Every line of the data must be set down exactly as shown.
☆ ☆ ☆
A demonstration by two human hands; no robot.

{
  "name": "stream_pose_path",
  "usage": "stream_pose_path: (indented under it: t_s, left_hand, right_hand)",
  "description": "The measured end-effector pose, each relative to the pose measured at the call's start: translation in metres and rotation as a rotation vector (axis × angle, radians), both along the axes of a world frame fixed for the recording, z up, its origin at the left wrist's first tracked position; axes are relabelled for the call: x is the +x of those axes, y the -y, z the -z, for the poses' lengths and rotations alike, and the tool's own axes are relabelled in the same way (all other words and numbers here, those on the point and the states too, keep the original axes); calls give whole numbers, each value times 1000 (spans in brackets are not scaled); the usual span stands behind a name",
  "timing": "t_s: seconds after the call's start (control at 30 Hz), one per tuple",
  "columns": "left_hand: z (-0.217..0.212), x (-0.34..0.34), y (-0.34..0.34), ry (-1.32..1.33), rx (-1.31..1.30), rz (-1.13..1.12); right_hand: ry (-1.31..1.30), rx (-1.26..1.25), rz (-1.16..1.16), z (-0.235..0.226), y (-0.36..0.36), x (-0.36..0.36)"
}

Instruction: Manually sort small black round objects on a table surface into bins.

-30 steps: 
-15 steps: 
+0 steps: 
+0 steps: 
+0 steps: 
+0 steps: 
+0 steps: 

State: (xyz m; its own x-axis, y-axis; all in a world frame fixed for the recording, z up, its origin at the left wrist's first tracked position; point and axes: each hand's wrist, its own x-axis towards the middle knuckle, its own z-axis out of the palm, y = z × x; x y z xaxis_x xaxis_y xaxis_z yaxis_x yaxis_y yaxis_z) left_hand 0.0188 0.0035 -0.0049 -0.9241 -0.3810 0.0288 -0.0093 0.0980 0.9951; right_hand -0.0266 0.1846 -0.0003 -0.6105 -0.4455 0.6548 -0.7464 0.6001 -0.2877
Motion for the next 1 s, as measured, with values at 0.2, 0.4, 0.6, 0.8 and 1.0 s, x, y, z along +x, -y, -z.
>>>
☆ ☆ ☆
(Task output)
A demonstration by two human hands; no robot.

{
  "name": "stream_pose_path",
  "usage": "stream_pose_path: (indented under it: t_s, left_hand, right_hand)",
  "description": "The measured end-effector pose, each relative to the pose measured at the call's start: translation in metres and rotation as a rotation vector (axis × angle, radians), both along the axes of a world frame fixed for the recording, z up, its origin at the left wrist's first tracked position; axes are relabelled for the call: x is the +x of those axes, y the -y, z the -z, for the poses' lengths and rotations alike, and the tool's own axes are relabelled in the same way (all other words and numbers here, those on the point and the states too, keep the original axes); calls give whole numbers, each value times 1000 (spans in brackets are not scaled); the usual span stands behind a name",
  "timing": "t_s: seconds after the call's start (control at 30 Hz), one per tuple",
  "columns": "left_hand: z (-0.217..0.212), x (-0.34..0.34), y (-0.34..0.34), ry (-1.32..1.33), rx (-1.31..1.30), rz (-1.13..1.12); right_hand: ry (-1.31..1.30), rx (-1.26..1.25), rz (-1.16..1.16), z (-0.235..0.226), y (-0.36..0.36), x (-0.36..0.36)"
}

Instruction: Manually sort small black round objects on a table surface into bins.

-30 steps: 
-15 steps: 
+0 steps: 
+0 steps: 
+0 steps: 
+0 steps: 
+0 steps: 

State: (xyz m; its own x-axis, y-axis; all in a world frame fixed for the recording, z up, its origin at the left wrist's first tracked position; point and axes: each hand's wrist, its own x-axis towards the middle knuckle, its own z-axis out of the palm, y = z × x; x y z xaxis_x xaxis_y xaxis_z yaxis_x yaxis_y yaxis_z) left_hand 0.0188 0.0035 -0.0049 -0.9241 -0.3810 0.0288 -0.0093 0.0980 0.9951; right_hand -0.0266 0.1846 -0.0003 -0.6105 -0.4455 0.6548 -0.7464 0.6001 -0.2877
Motion for the next 1 s, as measured, with values at 0.2, 0.4, 0.6, 0.8 and 1.0 s, x, y, z along +x, -y, -z.
>>>

What the answer needed to say has been said.